Avant qu’une révolte populaire ne le chasse du pouvoir l’an dernier, Compaoré avait régné sans partage sur le petit pays depuis sa prise du pouvoir par un coup d’État en 1987. Devenu tout puissant en Afrique de l’Ouest, il pouvait faire et défaire un président. Il avait la réputation d’avoir des alliés stratégiques partout, autant dans les palais présidentiels, les chancelleries occidentales, les coulisses de l’ONU que dans les camps d’Al-Qaïda au Maghreb islamique (AQMI).
Nous étions à Ouagadougou en janvier 2013 pour interviewer le président Compaoré. Je voulais savoir comment il avait réussi à faire libérer les diplomates canadiens Robert Fowler et Louis Guay, détenus pendant quatre mois par une bande dissidente d’AQMI, le groupe dirigé par Moktar Belmokatar, le même qui revendique l’attaque vendredi contre l’hôtel Splendid et le café Cappuccino. (Ce groupe, qui s’est rebaptisé depuis Al-Mourabitoune, est aussi responsable del’attentat contre l’hôtel Radisson de Bamako au Mali en octobre dernier et de l’attaque contre le complexe gazier d’In Amenas en Algérie en janvier 2013, qui avait fait près de 60 morts.)
Sa réponse : « durant ces 10 dernières années, le gouvernement malien, l’armée malienne était très peu présente dans cette zone et on s’est fait dire que ces messieurs cherchaient des contacts et c’est vrai que vous allez trouver des gens qui vous proposent des pistes, pour vous conduire vers eux. »
M’étonnant qu’il ait pu faire livrer une boîte de biscuits et de chocolats aux otages canadiens bien cachés dans le désert, je lui avais demandé comment un chef d’État pouvait avoir ses entrées auprès d’AQMI. « Nous n’avons pas nos entrées, avait-il répondu, nous sommes des voisins de ces populations depuis des siècles, donc c’est quand même des zones où nous pouvons trouver des gens capables de nous conduire sans nous perdre. »
À l’époque, les leaders des rebelles touaregs et djihadistes étaient les invités du président burkinabé à Ouagadougou.

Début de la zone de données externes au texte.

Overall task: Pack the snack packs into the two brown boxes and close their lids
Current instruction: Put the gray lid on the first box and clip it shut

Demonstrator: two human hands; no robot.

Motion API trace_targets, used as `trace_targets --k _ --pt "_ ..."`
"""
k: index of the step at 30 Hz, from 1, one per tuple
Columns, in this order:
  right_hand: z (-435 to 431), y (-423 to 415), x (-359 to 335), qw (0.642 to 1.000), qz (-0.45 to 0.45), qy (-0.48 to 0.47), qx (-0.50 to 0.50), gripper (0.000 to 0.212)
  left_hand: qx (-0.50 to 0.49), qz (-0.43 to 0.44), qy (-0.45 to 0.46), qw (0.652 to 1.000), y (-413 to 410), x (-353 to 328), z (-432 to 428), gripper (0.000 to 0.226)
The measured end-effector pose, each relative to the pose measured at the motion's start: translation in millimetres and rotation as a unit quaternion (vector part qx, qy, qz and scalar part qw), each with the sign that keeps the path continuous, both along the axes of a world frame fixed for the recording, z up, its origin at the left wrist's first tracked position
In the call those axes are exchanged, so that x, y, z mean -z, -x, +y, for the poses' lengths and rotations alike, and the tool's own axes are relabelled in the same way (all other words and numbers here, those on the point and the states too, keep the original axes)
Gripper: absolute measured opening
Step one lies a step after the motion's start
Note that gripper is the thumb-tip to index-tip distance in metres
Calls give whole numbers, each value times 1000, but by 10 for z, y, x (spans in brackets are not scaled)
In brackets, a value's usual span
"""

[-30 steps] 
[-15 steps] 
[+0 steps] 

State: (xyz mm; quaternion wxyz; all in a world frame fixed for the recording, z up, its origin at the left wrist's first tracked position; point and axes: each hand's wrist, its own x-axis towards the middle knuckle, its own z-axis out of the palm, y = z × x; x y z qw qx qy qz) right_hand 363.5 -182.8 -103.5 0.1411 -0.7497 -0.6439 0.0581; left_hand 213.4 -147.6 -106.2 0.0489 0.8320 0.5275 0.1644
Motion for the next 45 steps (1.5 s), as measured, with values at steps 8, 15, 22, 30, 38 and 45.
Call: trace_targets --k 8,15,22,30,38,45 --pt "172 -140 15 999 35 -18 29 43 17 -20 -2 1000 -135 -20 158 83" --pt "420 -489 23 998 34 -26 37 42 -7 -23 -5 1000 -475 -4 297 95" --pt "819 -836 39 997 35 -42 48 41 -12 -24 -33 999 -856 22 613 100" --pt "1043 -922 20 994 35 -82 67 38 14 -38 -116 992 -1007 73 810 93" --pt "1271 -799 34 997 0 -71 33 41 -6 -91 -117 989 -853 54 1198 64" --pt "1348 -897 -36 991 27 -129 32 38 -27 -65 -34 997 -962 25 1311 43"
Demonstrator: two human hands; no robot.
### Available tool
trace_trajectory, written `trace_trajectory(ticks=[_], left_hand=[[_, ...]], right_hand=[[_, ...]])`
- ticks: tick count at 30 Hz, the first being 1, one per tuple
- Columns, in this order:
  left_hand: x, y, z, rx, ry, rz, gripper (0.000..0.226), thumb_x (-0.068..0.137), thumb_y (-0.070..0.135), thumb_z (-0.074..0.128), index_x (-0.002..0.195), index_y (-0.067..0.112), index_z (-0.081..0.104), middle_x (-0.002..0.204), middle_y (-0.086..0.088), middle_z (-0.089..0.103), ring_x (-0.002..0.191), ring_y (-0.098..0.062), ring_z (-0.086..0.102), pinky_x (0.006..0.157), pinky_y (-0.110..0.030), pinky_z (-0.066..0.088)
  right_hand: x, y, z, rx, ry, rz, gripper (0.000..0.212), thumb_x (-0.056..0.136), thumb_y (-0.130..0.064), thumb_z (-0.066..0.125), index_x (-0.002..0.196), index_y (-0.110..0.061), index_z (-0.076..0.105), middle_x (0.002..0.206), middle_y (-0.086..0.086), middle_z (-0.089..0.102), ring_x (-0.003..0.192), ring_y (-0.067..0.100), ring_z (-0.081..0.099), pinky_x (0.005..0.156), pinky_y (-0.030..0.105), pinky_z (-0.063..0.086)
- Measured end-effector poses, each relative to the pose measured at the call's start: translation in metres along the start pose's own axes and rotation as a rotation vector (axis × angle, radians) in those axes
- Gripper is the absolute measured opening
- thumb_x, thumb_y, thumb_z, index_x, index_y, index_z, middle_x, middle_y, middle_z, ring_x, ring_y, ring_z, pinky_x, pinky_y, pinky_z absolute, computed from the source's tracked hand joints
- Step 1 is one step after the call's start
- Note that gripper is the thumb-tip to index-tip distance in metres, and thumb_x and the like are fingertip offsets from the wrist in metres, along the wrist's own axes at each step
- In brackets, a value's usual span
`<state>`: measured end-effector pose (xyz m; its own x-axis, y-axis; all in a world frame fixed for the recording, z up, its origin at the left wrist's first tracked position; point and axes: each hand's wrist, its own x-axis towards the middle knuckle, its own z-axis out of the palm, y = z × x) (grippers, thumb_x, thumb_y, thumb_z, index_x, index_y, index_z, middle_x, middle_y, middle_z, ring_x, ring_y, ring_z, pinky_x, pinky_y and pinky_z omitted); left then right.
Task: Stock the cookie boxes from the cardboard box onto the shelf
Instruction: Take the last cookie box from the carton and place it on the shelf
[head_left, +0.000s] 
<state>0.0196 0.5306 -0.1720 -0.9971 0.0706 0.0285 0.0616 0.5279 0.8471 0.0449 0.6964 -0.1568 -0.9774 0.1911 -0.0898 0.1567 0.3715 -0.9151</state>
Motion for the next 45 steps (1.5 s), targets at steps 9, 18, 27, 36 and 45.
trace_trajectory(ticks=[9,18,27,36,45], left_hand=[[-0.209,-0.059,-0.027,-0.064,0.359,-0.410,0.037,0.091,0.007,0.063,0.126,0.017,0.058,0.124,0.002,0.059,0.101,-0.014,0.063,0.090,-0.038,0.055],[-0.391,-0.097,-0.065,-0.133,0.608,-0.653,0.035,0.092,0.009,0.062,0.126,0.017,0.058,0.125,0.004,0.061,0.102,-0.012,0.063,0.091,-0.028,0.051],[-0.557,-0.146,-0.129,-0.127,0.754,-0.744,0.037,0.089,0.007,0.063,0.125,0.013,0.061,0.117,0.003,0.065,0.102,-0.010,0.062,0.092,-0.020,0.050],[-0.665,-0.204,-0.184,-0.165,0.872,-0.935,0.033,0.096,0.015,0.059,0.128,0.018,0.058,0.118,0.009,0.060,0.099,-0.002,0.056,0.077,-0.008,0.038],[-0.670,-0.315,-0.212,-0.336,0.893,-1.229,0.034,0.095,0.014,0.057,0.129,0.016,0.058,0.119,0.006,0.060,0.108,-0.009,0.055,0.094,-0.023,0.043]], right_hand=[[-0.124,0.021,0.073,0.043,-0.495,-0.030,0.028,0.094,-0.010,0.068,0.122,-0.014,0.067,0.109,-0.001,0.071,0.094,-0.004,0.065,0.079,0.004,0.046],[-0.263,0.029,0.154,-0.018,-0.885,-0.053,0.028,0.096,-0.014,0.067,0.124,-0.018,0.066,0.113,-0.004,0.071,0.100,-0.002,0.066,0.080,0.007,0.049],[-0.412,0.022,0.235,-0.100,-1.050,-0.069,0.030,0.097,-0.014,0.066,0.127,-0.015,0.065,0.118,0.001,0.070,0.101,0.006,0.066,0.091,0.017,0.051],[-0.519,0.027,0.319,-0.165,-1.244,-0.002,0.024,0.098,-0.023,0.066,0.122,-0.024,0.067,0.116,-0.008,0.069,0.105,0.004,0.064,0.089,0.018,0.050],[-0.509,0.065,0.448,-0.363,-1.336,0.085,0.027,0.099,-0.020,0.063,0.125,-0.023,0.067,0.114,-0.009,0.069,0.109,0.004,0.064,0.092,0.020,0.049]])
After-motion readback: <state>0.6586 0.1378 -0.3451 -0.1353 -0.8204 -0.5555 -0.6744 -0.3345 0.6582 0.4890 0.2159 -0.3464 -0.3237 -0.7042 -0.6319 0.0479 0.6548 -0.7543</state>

Des suites leur étaient réservées en permanence dans des hôtels comme le Splendid. C’est le genre d’information impossible à confirmer, mais il semble qu’il y avait un pacte de non-agression entre Compaoré et ces terroristes. Depuis l’échec du coup d’État mené en septembre dernier par l’ancien chef d’état-major de Compaoré, les nouveaux dirigeants du pays s’attendaient à un attentat.
Ils ont le mérite d’avoir tout de même organisé des élections, le 29 novembre 2015. Le premier président élu démocratiquement du Burkina, Roch Kaboré, a formé son gouvernement la semaine dernière. Deux jours plus tard, une première attaque terroriste était lancée en plein cœur de Ouagadougou, à quelques rues du palais présidentiel, un palais de marbre construit par Compaoré. Ses anciens alliés du désert veulent intimider et fragiliser une démocratie naissante, faire fuir les capitaux et les travailleurs étrangers. Malheureusement, ils ont probablement réussi.
S’il y a tant de Québécois parmi les victimes des attaques de Ouagadougou c’est que les Canadiens, sont, après les Français, les Occidentaux les plus nombreux au Burkina. Les principaux employeurs privés du Burkina Faso sont les minières canadiennes, principalement Semafo de Montréal et IAM Gold de Toronto, qui exploitent les plus grosses mines d’or du pays. Les ONG canadiennes y sont aussi très présentes, justement parce que c’était encore une destination sécuritaire. Bien des projets, de santé maternelle notamment, ont fermé ces dernières années au Niger et au Mali, en raison des risques d’attentats et de kidnapping. Difficile de croire que le même sort n’attend pas le Burkina. Qui voudra encore aider son prochain en allant construire une école aux petits Burkinabés?